Fecha de recepción: 21-10-2002 Fecha de aceptación: 16-12-2002

*His published papers deal with international trade, housing finance, land value taxation, monetary policy, growth theory, agricultural modernization, industrialization, and the economic history of the Great Depression. He has also been Managing Editor of the Journal of Economic Studies.


This paper reproduces two public lectures given at an Incolda conference in Bogota, October 1, 2002 on "La Realidad de la Economía Colombiana". It reviews the great structural changes in output and employment over recent decades and how macroeconomic policies can strengthen or weaken the natural forces underlying these changes. It distinguishes between potentially inflationary policies designed to increase demand in a monetary sense, and those that focus on institutional changes that enhance competition and mobility. It explains how inflation distorts the allocation of resources, and why it especially harms long-term housing finance and exports. It explains the logic of Lauchlin Currie´s leading sector theory of growth and shows why and how housing and exports can be given special protection to accelerate development.


Colombia, growth, structural changes, inflationary policies, leading sector theory of growth, housing sector, exports sector, development.

Clasification: B

It has been a few years since I worked serioly on the details of the Colombian economy, so I am a little divorced from the contemporary reality, which I do understand is extremely complex and fragile at the moment. But I hope that the work that I have done in and on Colombia since I first came here in 1968 gives me a long-term perspective that will justify my addressing this distinguished audience today.

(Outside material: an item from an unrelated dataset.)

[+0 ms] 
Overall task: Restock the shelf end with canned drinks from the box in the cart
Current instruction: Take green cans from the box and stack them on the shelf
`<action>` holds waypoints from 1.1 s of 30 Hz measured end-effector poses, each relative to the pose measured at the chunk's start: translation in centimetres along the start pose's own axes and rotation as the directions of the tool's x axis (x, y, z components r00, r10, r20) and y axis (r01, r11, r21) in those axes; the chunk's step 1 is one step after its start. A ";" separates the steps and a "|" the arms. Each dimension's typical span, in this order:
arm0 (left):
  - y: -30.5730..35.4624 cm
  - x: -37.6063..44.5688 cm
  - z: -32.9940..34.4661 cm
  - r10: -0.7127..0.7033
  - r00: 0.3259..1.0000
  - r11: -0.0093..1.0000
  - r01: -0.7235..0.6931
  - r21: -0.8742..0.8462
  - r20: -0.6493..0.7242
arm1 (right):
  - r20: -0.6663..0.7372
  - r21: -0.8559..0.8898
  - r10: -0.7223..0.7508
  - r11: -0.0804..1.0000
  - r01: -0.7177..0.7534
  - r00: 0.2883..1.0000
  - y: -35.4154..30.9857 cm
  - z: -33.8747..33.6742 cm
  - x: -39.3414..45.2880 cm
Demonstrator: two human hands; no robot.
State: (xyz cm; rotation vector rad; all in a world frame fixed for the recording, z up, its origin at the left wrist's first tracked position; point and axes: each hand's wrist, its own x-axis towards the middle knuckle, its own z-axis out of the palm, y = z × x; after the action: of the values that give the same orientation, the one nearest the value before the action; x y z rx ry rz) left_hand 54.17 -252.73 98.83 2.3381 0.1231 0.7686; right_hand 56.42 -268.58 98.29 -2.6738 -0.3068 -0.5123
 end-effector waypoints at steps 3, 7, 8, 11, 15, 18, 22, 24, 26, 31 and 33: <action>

When I first arrived here in the late 1960s the structure of the Colombian economy was very different from what it is today. The population was "only" 17 millions. This was up from 10 millions in 1950 when the first World Bank Mission arrived, and even then the mission report complained of an excessively high birth rate. This was the mission headed by Lauchlin Currie, and the health expert on the team, Dr Joseph Mountin of the US Public Health Service, later initiated work in the National Health Service in Washington that led eventually to the pill.1 Currie remained in Colombia after delivering his famous Informe Currie -the World Bank Report of 1950- and he played a very important -and, naturally, very controversial- part in guiding Colombia´s economic development in the following four decades. I was a student of Lauchlin Currie´s in graduate school in Canada and what I have to say today owes much to his influence and to the work I have done here in Colombia in association with him at Planeación Nacional and other places.

When the first World Bank Mission arrived here in 1950, about 70 percent of the Colombian population lived in rural areas; by the late 1960s this proportion had fallen to less than 40 percent. Today it is around 25 percent. There was always an imbalance between the proportion of the work force engaged in agriculture and the proportion of the GDP generated by that sector -around a third in 1950, a quarter in the late 1960s and around 13 percent today. A simple arithmetic calculation shows you that this puts average rural output and incomes per worker significantly below the incomes of workers in the urban sectors.

Urban workers -in manufacturing, commerce, construction and services- are much more productive than their rural counterparts in terms of the value of what they can produce. This is the most powerful reason for the continuing mass migration from village to town and from town to city in Colombia over the past 50 years. This process has been powerfully reinforced by the continuing process of technification of agriculture that displaces rural labour in the face of low elasticity of demand for the products of this sector. This process of technification still has a long way to go before productivity levels approach those in North America and Europe where barely 2 percent of the active population now work in agriculture. Of course, rural violence is another factor but this is nothing new in Colombia, though there has recently been a tragic increase in this expulsion factor.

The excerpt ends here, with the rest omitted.